[[ THE DATA, beginning ]]
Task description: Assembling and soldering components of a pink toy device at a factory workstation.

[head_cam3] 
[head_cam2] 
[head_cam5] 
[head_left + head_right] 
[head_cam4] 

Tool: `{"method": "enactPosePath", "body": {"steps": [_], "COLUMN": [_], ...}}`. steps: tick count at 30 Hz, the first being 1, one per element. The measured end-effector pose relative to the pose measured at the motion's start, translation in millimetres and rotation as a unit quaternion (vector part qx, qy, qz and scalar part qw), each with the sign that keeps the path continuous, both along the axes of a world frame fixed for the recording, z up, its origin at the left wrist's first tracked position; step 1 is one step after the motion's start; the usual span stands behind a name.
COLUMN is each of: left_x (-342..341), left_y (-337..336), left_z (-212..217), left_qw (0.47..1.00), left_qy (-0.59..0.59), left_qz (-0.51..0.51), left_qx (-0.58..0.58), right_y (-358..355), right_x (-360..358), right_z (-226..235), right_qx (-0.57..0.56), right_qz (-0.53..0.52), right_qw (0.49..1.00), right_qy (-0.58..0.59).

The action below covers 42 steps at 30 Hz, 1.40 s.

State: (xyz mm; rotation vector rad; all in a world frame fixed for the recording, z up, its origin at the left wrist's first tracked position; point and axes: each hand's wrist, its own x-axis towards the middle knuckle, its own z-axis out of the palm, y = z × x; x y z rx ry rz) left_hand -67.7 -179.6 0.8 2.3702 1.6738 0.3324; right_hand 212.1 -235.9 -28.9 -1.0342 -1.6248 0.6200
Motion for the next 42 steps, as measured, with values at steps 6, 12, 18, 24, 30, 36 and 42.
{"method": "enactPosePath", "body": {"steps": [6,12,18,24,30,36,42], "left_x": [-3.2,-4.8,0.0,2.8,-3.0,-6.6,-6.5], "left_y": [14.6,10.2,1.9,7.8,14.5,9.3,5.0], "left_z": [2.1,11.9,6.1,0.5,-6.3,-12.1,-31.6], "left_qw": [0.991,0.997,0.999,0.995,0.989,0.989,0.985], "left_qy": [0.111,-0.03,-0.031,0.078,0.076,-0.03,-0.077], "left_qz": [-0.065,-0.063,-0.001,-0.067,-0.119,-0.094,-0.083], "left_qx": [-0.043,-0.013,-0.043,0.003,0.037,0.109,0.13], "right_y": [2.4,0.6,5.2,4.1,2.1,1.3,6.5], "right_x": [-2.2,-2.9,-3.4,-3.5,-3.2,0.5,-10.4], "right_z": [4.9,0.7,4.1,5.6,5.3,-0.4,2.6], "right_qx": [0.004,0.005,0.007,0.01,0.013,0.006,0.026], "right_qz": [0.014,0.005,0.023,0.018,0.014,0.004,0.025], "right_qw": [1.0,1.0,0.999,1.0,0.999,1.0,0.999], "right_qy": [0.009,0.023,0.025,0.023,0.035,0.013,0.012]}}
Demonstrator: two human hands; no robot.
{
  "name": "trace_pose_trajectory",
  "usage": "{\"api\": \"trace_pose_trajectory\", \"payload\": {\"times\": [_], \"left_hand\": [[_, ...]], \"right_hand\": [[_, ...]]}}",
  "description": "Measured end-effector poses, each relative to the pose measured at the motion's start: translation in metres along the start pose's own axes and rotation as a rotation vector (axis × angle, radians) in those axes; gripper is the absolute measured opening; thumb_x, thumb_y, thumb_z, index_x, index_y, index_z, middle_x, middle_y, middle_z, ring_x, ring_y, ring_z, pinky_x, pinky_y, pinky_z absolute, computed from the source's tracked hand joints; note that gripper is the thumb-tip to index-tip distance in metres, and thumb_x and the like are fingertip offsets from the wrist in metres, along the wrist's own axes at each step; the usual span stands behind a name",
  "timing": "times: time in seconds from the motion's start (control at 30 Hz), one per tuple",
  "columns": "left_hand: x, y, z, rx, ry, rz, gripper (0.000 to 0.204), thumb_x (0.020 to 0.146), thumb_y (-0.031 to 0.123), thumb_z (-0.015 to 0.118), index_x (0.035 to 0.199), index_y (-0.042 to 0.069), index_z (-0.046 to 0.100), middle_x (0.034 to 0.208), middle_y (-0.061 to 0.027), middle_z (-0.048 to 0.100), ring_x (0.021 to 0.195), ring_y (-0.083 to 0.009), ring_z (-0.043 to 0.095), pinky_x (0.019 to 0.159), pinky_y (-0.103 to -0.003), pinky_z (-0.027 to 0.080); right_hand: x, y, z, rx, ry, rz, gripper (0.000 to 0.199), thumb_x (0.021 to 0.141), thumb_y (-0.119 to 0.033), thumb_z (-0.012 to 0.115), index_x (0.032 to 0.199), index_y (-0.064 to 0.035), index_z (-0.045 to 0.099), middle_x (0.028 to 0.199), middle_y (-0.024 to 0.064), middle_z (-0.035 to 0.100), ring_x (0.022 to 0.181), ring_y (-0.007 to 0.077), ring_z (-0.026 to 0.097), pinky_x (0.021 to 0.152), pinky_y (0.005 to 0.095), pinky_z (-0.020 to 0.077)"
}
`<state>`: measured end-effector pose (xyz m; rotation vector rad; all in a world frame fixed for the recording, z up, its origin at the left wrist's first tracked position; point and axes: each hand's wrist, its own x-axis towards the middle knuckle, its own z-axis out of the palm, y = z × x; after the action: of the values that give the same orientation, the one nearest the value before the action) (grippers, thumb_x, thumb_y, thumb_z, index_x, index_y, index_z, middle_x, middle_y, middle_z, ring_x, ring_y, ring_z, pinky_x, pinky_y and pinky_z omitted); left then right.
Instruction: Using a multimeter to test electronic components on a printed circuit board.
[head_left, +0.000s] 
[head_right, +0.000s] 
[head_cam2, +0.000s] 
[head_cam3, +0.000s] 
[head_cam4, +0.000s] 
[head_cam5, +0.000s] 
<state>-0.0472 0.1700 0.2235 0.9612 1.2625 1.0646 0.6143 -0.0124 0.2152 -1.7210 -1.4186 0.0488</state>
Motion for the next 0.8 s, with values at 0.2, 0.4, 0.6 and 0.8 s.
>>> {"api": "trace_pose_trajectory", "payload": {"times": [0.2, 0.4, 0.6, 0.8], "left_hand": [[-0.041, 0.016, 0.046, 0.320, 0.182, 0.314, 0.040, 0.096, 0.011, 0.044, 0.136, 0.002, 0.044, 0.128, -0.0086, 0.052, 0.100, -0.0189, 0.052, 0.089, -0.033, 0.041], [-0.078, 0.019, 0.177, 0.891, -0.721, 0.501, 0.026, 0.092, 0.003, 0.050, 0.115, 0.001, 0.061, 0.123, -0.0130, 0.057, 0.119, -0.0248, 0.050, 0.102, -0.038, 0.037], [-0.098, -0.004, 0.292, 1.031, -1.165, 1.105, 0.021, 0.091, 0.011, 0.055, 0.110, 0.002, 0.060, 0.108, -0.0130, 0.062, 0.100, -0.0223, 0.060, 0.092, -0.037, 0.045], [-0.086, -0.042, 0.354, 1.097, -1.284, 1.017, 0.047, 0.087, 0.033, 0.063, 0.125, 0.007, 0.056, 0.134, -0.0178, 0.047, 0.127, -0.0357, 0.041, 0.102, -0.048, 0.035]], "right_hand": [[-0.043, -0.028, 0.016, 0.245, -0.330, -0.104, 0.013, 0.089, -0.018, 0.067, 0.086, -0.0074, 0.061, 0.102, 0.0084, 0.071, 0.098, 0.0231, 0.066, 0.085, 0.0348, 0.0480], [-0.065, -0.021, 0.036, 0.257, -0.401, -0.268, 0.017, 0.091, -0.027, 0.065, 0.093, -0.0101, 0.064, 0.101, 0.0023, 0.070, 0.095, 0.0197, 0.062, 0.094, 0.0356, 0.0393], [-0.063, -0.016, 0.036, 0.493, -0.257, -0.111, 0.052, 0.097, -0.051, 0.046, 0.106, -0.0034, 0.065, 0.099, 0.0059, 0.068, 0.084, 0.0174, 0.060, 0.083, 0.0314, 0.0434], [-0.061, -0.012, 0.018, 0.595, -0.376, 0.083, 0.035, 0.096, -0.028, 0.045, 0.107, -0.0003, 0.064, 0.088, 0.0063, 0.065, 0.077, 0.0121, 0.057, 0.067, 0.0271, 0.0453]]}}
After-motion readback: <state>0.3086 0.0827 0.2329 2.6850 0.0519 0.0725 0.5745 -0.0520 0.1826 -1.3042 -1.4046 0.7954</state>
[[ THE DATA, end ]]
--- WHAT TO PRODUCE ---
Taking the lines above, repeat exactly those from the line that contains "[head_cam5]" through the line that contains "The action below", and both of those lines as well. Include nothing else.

--- WRITTEN SOLUTION ---
[head_cam5] 
[head_left + head_right] 
[head_cam4] 

Tool: `{"method": "enactPosePath", "body": {"steps": [_], "COLUMN": [_], ...}}`. steps: tick count at 30 Hz, the first being 1, one per element. The measured end-effector pose relative to the pose measured at the motion's start, translation in millimetres and rotation as a unit quaternion (vector part qx, qy, qz and scalar part qw), each with the sign that keeps the path continuous, both along the axes of a world frame fixed for the recording, z up, its origin at the left wrist's first tracked position; step 1 is one step after the motion's start; the usual span stands behind a name.
COLUMN is each of: left_x (-342..341), left_y (-337..336), left_z (-212..217), left_qw (0.47..1.00), left_qy (-0.59..0.59), left_qz (-0.51..0.51), left_qx (-0.58..0.58), right_y (-358..355), right_x (-360..358), right_z (-226..235), right_qx (-0.57..0.56), right_qz (-0.53..0.52), right_qw (0.49..1.00), right_qy (-0.58..0.59).

The action below covers 42 steps at 30 Hz, 1.40 s.

With this, the exercise is complete.